Exercise input
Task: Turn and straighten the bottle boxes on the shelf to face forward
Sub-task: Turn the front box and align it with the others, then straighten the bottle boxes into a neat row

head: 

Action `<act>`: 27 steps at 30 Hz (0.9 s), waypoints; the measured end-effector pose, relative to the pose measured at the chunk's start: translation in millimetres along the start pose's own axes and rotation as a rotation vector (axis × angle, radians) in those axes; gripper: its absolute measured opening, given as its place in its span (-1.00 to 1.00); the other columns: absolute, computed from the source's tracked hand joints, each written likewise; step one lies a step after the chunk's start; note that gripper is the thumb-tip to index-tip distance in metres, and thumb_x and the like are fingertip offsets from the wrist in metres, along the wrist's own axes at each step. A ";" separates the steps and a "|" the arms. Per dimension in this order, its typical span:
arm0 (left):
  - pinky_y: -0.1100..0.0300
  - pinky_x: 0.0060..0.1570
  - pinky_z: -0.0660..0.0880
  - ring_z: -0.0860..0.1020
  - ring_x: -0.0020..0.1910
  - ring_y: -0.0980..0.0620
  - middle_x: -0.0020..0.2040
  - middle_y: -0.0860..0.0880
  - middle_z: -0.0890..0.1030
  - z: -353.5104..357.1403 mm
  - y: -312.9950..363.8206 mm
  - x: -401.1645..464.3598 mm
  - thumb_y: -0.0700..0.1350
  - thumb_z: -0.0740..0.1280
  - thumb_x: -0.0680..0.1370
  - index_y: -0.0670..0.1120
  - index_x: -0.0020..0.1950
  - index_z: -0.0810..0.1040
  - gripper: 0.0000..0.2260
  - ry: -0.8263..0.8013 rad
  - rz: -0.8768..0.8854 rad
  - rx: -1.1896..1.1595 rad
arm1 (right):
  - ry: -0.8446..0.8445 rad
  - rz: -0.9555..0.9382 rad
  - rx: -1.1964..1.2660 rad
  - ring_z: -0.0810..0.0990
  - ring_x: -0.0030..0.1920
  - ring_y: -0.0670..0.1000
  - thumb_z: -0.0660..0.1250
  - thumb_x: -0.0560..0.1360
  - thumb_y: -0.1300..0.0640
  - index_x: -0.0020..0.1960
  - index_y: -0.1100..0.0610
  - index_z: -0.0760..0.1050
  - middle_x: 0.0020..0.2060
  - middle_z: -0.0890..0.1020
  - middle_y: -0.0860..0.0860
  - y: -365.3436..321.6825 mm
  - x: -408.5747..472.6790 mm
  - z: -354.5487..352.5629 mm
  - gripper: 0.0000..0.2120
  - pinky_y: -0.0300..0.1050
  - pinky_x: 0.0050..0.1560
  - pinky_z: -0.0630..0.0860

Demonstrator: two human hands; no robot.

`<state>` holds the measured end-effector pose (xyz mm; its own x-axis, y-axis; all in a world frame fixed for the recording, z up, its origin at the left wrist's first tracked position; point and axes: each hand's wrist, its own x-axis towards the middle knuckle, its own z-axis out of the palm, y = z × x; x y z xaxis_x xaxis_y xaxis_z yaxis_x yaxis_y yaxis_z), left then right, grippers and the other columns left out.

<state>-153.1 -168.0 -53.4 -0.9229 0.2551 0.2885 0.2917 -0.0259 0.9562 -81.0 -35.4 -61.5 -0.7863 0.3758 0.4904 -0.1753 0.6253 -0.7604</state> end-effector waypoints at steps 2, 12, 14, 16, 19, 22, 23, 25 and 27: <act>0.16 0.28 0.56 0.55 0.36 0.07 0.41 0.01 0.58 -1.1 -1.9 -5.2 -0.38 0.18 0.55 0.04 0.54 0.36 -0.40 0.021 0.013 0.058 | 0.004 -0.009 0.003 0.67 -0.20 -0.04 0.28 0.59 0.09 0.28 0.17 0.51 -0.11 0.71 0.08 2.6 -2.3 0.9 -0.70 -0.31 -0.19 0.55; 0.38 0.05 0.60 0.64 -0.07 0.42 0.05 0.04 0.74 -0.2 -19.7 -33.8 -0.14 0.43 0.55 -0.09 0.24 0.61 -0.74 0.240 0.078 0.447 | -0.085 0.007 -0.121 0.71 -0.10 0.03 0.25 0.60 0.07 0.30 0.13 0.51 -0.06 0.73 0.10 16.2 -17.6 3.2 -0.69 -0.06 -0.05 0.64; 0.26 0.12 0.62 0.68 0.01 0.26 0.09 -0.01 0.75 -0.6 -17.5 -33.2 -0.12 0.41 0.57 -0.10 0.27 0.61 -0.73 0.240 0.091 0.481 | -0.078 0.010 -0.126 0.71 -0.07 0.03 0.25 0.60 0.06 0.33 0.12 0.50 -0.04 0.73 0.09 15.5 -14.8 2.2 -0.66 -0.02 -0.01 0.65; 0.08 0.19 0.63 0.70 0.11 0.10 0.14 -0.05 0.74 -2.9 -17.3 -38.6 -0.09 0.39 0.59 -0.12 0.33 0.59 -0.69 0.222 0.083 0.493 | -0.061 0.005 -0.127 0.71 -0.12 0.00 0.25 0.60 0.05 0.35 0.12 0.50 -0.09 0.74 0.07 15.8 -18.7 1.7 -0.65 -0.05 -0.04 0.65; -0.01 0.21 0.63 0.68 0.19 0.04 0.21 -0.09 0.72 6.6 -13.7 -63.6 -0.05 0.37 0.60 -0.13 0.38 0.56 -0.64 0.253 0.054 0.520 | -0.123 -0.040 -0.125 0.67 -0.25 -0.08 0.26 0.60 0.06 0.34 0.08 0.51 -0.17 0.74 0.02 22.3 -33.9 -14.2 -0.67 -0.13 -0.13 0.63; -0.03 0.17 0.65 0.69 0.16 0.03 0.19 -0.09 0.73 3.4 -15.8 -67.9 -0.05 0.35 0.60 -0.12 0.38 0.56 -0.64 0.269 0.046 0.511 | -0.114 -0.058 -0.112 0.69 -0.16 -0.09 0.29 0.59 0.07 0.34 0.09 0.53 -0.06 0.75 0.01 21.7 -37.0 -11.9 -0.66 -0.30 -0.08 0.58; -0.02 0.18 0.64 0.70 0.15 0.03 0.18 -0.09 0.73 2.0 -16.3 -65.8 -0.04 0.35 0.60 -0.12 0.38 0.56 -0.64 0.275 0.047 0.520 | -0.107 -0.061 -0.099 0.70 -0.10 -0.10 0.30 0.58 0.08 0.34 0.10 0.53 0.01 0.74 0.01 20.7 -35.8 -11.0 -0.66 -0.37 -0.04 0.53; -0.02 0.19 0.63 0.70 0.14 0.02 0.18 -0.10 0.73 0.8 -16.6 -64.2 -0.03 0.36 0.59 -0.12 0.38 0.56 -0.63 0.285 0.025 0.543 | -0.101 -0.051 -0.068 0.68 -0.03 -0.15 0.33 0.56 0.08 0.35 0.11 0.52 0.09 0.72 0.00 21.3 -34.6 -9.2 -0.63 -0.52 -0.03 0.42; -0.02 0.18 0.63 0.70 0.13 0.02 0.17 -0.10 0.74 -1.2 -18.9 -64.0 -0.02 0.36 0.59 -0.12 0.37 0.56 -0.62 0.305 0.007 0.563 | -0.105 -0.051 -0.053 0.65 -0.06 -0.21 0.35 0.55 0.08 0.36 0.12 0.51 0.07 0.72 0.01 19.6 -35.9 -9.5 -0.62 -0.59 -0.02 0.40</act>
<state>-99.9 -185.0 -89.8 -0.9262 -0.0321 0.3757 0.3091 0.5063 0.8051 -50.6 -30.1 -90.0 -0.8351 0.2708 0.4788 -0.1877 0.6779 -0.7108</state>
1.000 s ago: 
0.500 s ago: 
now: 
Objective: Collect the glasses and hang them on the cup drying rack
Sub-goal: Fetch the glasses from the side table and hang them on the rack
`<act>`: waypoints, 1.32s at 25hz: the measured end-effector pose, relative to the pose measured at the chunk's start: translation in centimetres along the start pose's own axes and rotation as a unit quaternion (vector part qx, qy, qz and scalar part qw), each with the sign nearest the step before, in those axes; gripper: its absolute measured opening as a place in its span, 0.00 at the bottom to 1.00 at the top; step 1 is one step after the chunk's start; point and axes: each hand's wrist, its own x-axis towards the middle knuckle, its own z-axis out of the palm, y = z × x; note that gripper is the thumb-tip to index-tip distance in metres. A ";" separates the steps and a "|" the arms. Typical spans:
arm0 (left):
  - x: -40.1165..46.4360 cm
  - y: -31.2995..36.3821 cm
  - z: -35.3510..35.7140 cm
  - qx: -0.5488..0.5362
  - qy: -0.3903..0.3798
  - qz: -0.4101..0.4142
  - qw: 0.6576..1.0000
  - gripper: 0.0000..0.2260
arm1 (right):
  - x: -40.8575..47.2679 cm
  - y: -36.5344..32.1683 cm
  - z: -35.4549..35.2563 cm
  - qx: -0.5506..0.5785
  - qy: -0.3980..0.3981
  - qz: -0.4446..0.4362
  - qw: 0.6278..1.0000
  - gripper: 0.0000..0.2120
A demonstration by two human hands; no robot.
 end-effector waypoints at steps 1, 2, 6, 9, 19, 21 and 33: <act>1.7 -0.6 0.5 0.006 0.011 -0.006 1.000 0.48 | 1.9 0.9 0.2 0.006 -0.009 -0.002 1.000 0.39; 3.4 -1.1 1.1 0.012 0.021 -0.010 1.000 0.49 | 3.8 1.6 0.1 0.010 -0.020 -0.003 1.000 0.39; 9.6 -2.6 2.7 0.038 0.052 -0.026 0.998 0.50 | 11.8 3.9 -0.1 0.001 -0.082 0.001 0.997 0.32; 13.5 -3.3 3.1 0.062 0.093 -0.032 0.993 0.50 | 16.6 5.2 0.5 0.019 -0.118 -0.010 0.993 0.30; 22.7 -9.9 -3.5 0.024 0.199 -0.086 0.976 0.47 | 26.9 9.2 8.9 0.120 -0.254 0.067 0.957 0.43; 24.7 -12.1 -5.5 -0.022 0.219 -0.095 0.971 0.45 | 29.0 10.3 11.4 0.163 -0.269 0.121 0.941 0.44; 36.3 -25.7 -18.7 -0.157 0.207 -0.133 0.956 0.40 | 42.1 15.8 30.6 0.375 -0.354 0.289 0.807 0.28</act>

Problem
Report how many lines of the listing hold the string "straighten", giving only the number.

Worked solution
2